Success in Tokyo for Rowing Ireland
This Olympics saw Ireland’s largest rowing team ever, with six crews, thirteen athletes, four reserves and seven coaching and support staff in Tokyo. Out of the six crews, four finished in the top ten, with two finishing just outside, in 11th and 12th. This year’s Games was many of the athletes first Olympics – a lot of the team are in their early twenties. Tokyo 2020 will no doubt be an experience that will aid in their development as Paris 2024 draws closer.
The Lightweight Men’s Double of Fintan McCarthy and Paul O’Donovan became Olympic Champions by winning the LM2x Final with a time of 6:06.43. In a thrilling contest, the lightweight double were sitting in second place for much of the race, with Germany going out fast and dominating the field. A push from the Irish double with 700m to go left no doubt about their class, when they edged their boat to the front and took the win by 0.86 seconds on the line.

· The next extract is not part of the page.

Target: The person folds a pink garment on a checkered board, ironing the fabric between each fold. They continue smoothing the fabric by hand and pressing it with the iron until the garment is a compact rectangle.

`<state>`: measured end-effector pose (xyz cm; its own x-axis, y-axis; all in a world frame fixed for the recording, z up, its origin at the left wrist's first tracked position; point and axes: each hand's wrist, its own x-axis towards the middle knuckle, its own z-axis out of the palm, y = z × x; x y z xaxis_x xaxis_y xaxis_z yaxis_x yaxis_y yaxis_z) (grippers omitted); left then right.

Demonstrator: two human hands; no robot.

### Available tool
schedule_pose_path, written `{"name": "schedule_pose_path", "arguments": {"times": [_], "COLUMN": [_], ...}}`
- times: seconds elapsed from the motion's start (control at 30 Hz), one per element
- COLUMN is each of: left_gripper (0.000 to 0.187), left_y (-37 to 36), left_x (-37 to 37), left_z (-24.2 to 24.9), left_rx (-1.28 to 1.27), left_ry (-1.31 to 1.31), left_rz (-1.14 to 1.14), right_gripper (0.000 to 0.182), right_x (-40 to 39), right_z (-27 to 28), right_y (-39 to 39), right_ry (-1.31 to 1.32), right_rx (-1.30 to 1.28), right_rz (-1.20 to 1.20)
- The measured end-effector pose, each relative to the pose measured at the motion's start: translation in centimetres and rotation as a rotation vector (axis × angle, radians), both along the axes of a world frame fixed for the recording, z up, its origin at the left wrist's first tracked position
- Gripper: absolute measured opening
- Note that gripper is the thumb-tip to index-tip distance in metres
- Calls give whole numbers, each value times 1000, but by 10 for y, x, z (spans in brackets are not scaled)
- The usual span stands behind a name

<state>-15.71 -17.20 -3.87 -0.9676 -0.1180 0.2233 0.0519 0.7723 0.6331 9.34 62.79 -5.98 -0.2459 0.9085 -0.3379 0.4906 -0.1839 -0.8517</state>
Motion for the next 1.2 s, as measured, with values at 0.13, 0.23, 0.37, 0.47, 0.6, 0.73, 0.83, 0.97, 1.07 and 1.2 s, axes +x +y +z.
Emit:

The medal marks the 7th gold ever taken by Ireland at an Olympic Games, and Paul now has the title of double Olympic Medalist, after his Silver in Rio in 2016. Additionally, the duo broke a world record in the LM2x semi-final, finishing the race with a final time of 6:05.33, overtaking a seven-year standing time.
Aifric Keogh, Eimear Lambe, Fiona Murtagh and Emily Hegarty won bronze in the Women’s Four on Wednesday morning after finishing second place in Saturday’s heats. This placed them right alongside pre-race favourites Australia and the Netherlands in the A Final, and although Poland took an early lead, it was the Dutch and the Aussies who shared the lead throughout the middle of the 2000m race.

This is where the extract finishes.